There is also evidence that sales through intermediated markets could bolster profitability. Encouraging institutional purchasing by governments (such as farm-to-school or food sales to hospitals and prisons) or supporting initiatives that foster food hub development to aggregate and distribute food from small and mid-scale producers may lead to higher economic impacts than public actions that support only DTC sales, like a farmers’ market pavilion.

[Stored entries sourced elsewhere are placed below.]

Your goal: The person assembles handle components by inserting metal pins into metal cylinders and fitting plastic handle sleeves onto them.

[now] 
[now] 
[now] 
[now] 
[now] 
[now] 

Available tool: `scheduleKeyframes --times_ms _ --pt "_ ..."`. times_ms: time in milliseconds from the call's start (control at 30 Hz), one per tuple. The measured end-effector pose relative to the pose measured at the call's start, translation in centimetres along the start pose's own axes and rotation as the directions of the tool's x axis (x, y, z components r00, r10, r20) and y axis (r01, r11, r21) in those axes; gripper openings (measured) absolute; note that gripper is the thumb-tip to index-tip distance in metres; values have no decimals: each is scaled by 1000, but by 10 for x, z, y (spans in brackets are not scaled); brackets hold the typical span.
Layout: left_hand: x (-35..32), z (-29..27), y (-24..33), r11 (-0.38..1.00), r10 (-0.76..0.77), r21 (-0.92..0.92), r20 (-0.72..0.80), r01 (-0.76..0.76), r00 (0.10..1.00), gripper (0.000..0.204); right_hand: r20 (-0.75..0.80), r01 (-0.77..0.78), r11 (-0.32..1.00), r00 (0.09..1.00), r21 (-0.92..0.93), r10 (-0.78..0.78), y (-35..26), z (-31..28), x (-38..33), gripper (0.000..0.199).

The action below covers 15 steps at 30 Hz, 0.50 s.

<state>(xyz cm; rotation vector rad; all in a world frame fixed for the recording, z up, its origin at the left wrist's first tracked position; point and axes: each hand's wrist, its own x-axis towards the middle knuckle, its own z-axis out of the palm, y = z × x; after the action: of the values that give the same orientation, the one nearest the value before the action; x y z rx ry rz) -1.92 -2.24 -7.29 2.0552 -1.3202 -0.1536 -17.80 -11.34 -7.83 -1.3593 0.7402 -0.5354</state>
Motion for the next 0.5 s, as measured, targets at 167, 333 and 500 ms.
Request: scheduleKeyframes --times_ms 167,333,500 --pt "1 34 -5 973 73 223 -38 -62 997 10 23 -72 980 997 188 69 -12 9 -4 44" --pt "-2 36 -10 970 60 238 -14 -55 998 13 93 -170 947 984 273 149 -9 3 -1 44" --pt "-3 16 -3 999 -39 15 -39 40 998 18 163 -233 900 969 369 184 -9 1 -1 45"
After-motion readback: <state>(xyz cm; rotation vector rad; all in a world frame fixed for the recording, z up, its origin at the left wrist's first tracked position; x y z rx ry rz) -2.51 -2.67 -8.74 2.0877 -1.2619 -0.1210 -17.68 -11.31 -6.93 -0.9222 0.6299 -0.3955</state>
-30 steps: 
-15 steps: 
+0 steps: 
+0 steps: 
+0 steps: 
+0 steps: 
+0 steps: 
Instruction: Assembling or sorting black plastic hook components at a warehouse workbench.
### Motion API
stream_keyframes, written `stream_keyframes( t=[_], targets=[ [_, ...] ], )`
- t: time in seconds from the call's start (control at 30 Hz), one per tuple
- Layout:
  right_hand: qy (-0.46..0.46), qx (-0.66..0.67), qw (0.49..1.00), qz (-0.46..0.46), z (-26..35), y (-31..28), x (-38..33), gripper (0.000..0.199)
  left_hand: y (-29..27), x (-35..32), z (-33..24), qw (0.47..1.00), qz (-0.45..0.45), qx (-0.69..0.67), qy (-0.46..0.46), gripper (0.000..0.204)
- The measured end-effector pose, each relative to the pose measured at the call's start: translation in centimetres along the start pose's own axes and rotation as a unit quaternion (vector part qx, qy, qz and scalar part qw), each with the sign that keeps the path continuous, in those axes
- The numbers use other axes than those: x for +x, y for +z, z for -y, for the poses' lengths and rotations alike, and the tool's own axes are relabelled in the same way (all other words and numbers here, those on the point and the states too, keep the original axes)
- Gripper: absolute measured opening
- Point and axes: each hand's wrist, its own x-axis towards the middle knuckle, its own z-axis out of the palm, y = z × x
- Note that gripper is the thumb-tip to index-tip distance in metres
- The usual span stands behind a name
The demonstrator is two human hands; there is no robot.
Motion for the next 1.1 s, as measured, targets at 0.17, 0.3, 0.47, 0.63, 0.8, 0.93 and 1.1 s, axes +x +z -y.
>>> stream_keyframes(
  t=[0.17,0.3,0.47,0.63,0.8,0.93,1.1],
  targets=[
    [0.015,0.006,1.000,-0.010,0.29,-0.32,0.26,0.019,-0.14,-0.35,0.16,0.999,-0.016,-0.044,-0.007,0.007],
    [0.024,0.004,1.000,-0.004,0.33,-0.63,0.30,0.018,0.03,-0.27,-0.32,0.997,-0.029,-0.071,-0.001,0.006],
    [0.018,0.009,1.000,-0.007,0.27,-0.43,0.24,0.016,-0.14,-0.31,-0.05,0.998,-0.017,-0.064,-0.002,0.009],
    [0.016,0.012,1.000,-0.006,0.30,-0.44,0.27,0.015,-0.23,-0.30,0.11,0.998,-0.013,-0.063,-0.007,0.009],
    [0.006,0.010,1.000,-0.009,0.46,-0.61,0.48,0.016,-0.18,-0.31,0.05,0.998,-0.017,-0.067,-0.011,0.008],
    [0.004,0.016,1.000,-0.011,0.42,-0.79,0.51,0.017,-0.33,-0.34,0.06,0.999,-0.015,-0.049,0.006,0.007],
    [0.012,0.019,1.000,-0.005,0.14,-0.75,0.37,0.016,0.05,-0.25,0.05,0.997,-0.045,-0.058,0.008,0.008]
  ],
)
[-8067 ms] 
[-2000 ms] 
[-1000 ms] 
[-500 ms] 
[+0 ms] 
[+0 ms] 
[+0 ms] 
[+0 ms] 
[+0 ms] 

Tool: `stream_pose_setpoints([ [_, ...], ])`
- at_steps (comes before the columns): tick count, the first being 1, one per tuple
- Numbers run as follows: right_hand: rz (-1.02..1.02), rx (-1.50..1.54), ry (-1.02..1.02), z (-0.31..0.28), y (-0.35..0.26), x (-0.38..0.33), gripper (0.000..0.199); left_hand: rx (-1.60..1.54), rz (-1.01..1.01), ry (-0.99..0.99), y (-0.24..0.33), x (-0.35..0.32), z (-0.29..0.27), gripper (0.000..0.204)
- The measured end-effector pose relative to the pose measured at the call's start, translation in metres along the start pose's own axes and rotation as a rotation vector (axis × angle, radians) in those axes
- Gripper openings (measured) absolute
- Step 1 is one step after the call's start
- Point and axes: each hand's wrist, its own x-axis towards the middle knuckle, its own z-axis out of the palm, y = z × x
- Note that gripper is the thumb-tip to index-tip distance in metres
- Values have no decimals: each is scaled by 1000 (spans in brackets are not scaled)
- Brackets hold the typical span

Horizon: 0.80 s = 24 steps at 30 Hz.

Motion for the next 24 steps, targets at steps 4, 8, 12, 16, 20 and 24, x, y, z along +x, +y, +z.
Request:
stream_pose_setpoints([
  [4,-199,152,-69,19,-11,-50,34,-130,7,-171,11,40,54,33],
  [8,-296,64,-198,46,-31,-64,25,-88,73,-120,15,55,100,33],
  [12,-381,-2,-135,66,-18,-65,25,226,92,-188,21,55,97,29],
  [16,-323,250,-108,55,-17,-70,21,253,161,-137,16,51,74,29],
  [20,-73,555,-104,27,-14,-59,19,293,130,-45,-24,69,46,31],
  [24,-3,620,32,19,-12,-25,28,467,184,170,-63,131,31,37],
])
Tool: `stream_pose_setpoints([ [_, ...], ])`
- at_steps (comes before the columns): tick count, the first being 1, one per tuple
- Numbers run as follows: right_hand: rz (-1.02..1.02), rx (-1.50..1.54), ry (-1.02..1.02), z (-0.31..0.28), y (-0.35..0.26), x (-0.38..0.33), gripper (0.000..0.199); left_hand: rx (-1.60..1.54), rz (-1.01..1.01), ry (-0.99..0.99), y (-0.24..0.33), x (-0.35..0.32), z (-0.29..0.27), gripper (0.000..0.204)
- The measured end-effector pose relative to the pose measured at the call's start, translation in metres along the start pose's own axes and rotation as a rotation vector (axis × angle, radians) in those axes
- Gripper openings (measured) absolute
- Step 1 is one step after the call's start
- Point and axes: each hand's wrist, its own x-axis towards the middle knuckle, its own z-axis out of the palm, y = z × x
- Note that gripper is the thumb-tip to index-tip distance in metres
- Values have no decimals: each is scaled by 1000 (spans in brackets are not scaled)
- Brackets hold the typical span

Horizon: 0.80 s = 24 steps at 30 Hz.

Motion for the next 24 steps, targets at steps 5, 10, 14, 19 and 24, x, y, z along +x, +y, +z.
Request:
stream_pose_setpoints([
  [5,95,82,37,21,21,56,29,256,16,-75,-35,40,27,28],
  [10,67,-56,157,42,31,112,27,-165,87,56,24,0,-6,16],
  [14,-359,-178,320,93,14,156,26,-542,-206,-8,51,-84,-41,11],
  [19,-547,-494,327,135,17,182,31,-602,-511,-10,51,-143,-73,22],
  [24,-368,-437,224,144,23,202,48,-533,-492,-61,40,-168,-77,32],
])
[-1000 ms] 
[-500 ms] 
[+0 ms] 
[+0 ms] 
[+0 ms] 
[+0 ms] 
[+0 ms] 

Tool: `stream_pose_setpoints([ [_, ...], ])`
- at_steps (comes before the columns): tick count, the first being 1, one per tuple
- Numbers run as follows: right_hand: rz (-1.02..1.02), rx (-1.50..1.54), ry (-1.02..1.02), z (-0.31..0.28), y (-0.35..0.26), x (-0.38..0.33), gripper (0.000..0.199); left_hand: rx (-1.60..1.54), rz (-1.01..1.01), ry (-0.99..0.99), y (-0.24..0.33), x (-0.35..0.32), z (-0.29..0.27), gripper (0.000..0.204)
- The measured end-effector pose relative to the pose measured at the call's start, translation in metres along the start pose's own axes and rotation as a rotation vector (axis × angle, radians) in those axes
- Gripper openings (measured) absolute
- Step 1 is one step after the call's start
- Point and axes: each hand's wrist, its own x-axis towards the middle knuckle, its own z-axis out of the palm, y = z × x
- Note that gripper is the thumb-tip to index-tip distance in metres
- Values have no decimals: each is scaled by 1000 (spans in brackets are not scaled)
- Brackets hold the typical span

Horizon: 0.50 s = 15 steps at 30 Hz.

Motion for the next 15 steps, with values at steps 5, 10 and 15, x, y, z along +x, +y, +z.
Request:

A share of local producers has adopted a profitable model of lean growth through renting or leasing land and equipment. Such strategies may be useful for smaller or less financially established farmers and ranchers selling through local food markets, helping to establish and position themselves for longer-term growth. Moreover, strategies that balance low or slower asset accumulation (such as land use policies that allow production on small plots of public land or establishing equipment-sharing organizations) while also coaching on the wise use of debt may align with increased profitability among local food producers.